Start of MATERIAL SUPPLIED

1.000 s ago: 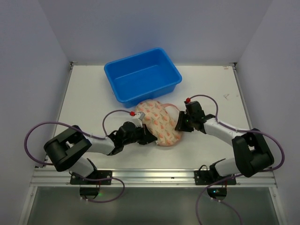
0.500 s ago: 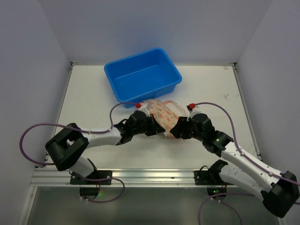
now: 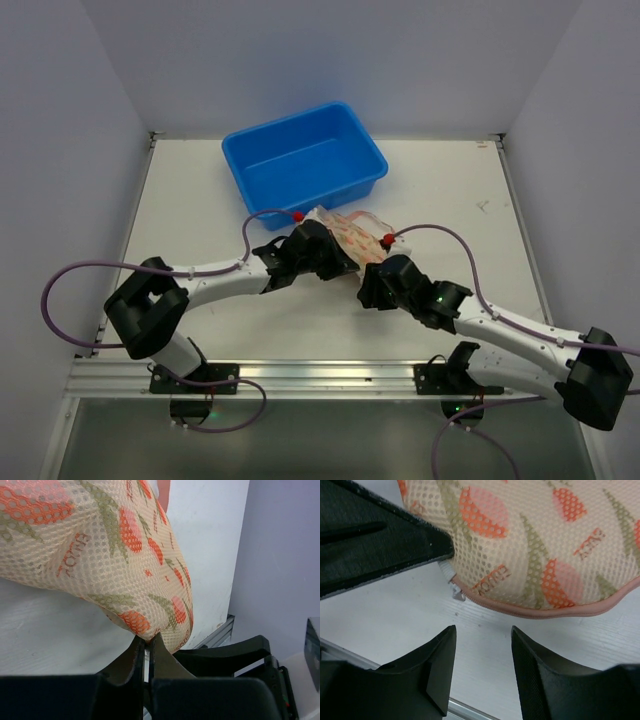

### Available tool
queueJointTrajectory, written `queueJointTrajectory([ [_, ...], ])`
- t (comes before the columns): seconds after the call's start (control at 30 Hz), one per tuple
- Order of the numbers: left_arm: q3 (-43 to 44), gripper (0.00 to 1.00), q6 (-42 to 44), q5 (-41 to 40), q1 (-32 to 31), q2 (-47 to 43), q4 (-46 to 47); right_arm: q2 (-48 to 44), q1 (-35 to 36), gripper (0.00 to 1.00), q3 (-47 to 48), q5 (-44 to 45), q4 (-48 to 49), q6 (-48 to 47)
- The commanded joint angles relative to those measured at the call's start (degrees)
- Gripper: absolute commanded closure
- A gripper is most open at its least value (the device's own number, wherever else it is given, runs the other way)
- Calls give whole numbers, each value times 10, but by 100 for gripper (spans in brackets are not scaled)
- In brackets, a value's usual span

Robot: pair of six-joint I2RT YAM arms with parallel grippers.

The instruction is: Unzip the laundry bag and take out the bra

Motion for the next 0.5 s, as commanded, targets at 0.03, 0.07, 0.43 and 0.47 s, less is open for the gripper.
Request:
queueJointTrajectory([
  [0.03,19,100,-28,-27,0,-2,-20,11,5,51,35,77,12,25],
  [0.07,19,100,-29,-28,0,-3,-21,11,6,51,35,79,18,22],
  [0.43,33,100,-35,-27,0,-1,-20,49,5,57,31,67,119,12],
  [0.47,33,100,-35,-27,0,-2,-20,53,5,57,33,67,120,11],
])
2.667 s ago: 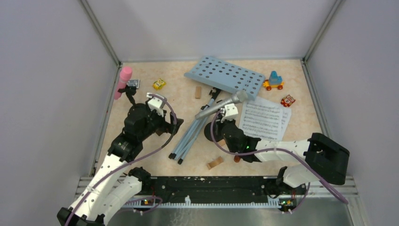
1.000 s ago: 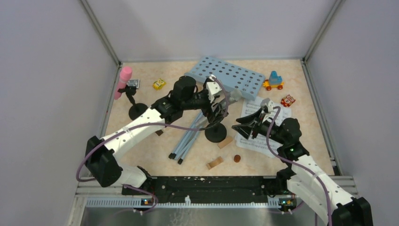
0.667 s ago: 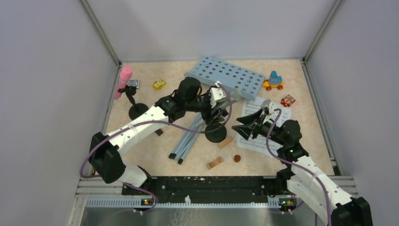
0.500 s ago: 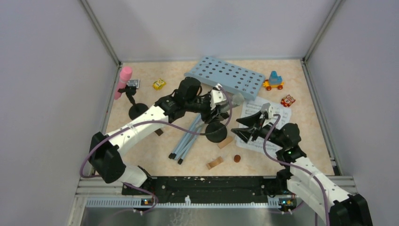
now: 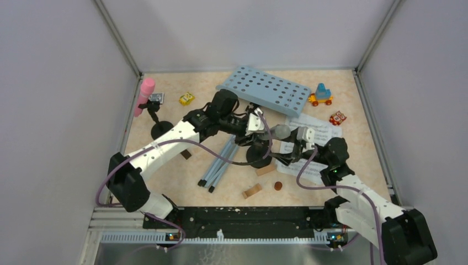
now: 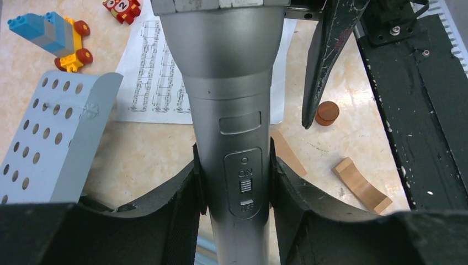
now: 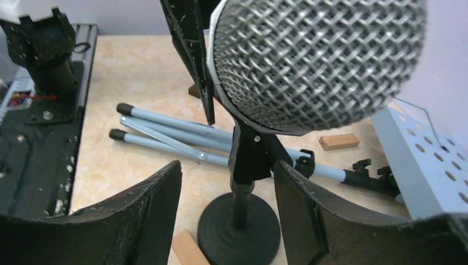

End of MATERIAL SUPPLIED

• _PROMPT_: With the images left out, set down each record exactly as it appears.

• _ANSWER BOX_:
1.000 s ago: 
0.500 s ago: 
now: 

### Available tool
queueJointTrajectory, written `queueJointTrajectory([ [_, ...], ])`
- t (comes before the columns): seconds after the call's start (control at 30 Hz), one per tuple
- Order of the numbers: left_arm: q3 (-43 to 44), gripper (0.00 to 1.00), q6 (-42 to 44), q5 (-41 to 40), q1 (-32 to 31), q2 (-47 to 43), q4 (-46 to 47); right_arm: q2 (-48 to 44), q1 (-35 to 36), gripper (0.00 to 1.00), q3 (-47 to 48), q5 (-44 to 45), q4 (-48 to 49), q6 (-48 to 47)
- The commanded joint angles relative to those measured at the call's start (degrees)
- Gripper: absolute commanded closure
- A gripper is most open at its least value (the device's own number, wherever else it is given, runs the other way)
- Calls give whole numbers, each value times 10, but by 100 for gripper (spans in brackets are not scaled)
- In brackets, a value's usual span

Robot: pair of six-joint I2RT YAM arms with parallel grippers.

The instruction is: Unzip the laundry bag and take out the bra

Motion for the next 0.5 s, as commanded, targets at 0.03, 0.07, 0.43 and 0.47 s, less is open for the gripper.
Request:
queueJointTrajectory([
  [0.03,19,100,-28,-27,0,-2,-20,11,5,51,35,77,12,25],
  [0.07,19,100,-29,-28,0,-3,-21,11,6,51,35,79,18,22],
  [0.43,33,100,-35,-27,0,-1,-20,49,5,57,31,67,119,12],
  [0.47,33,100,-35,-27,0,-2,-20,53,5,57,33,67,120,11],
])
2.667 s ago: 
1.000 s ago: 
0.667 s ago: 
0.500 s ago: 
now: 
now: 
now: 

The exercise is done, and no more output is needed.